Return the data below unaltered, but strip out the pictures.

## Exercise material

══════

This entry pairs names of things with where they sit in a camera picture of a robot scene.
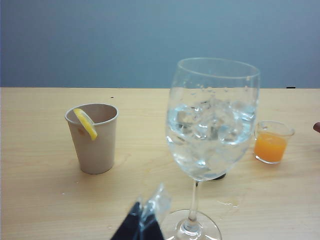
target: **water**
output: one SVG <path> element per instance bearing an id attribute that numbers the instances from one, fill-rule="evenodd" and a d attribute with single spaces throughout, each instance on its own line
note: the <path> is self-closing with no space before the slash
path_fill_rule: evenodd
<path id="1" fill-rule="evenodd" d="M 167 142 L 174 160 L 198 181 L 226 173 L 245 153 L 255 108 L 215 99 L 179 105 L 167 113 Z"/>

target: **beige cup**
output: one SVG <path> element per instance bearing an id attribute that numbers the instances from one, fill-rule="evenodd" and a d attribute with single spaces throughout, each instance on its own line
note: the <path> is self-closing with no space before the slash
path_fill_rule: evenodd
<path id="1" fill-rule="evenodd" d="M 81 125 L 73 109 L 82 109 L 94 122 L 94 141 Z M 115 158 L 118 110 L 112 105 L 91 103 L 75 106 L 65 113 L 80 168 L 87 174 L 102 174 L 112 168 Z"/>

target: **lemon wedge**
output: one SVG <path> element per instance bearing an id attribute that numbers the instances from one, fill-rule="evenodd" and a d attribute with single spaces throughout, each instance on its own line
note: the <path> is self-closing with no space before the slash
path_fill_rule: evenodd
<path id="1" fill-rule="evenodd" d="M 73 109 L 74 114 L 79 119 L 80 123 L 84 127 L 84 129 L 88 132 L 90 135 L 90 138 L 92 141 L 94 141 L 98 134 L 96 132 L 94 121 L 80 108 Z"/>

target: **wooden table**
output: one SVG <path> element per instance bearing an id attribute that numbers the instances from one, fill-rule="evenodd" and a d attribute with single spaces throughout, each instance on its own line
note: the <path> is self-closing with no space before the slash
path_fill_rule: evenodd
<path id="1" fill-rule="evenodd" d="M 141 195 L 159 183 L 172 210 L 191 203 L 192 180 L 165 141 L 168 89 L 2 88 L 1 236 L 4 240 L 109 239 Z M 101 102 L 119 109 L 114 167 L 79 169 L 64 119 Z M 320 239 L 320 89 L 262 89 L 258 120 L 293 127 L 281 164 L 256 160 L 253 142 L 223 180 L 202 186 L 199 210 L 224 240 Z"/>

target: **orange liquid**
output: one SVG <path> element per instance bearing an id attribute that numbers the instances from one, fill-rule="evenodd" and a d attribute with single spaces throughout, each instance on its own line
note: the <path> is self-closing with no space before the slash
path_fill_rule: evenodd
<path id="1" fill-rule="evenodd" d="M 268 162 L 279 162 L 284 155 L 287 141 L 270 133 L 260 133 L 255 142 L 254 152 Z"/>

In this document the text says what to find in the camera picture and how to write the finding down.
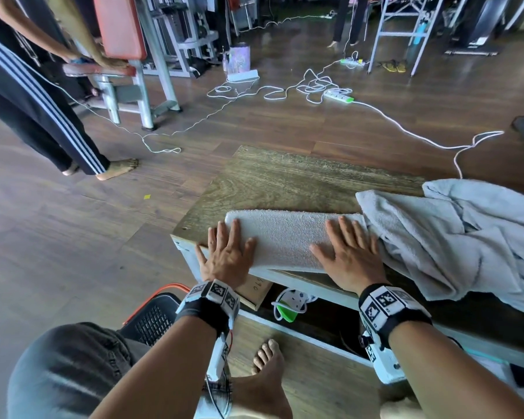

══════

## Answer to this problem
This entry pairs names of things with where they sit in a camera picture of a robot scene.
target: **water**
output: one SVG <path> element per instance bearing an id attribute that numbers the instances from one, fill-rule="evenodd" and a d attribute with single spaces throughout, each instance on its own line
note: the <path> is self-closing with no space before the slash
path_fill_rule: evenodd
<path id="1" fill-rule="evenodd" d="M 167 142 L 174 160 L 198 181 L 226 173 L 245 153 L 255 108 L 215 99 L 179 105 L 167 113 Z"/>

target: **beige cup**
output: one SVG <path> element per instance bearing an id attribute that numbers the instances from one, fill-rule="evenodd" and a d attribute with single spaces throughout, each instance on its own line
note: the <path> is self-closing with no space before the slash
path_fill_rule: evenodd
<path id="1" fill-rule="evenodd" d="M 81 125 L 73 109 L 82 109 L 94 122 L 94 141 Z M 115 158 L 118 110 L 112 105 L 91 103 L 75 106 L 65 113 L 80 168 L 87 174 L 102 174 L 112 168 Z"/>

target: **lemon wedge**
output: one SVG <path> element per instance bearing an id attribute that numbers the instances from one, fill-rule="evenodd" and a d attribute with single spaces throughout, each instance on its own line
note: the <path> is self-closing with no space before the slash
path_fill_rule: evenodd
<path id="1" fill-rule="evenodd" d="M 73 109 L 74 114 L 79 119 L 80 123 L 84 127 L 84 129 L 88 132 L 90 135 L 90 138 L 92 141 L 94 141 L 98 134 L 96 132 L 94 121 L 80 108 Z"/>

target: **wooden table**
output: one SVG <path> element per instance bearing an id attribute that numbers the instances from one, fill-rule="evenodd" and a d attribute with single spaces throughout, each instance on its own line
note: the <path> is self-closing with no space before the slash
path_fill_rule: evenodd
<path id="1" fill-rule="evenodd" d="M 141 195 L 159 183 L 172 210 L 191 203 L 192 180 L 165 141 L 168 89 L 2 88 L 1 236 L 4 240 L 109 239 Z M 101 102 L 119 109 L 114 167 L 79 169 L 64 119 Z M 320 239 L 320 89 L 262 89 L 258 120 L 293 127 L 281 164 L 256 160 L 253 142 L 223 180 L 202 186 L 199 210 L 224 240 Z"/>

target: **orange liquid**
output: one SVG <path> element per instance bearing an id attribute that numbers the instances from one, fill-rule="evenodd" and a d attribute with single spaces throughout, each instance on its own line
note: the <path> is self-closing with no space before the slash
path_fill_rule: evenodd
<path id="1" fill-rule="evenodd" d="M 268 162 L 279 162 L 284 155 L 287 141 L 270 133 L 260 133 L 255 142 L 254 152 Z"/>

In this document the text says what to find in the camera picture and how to write the finding down.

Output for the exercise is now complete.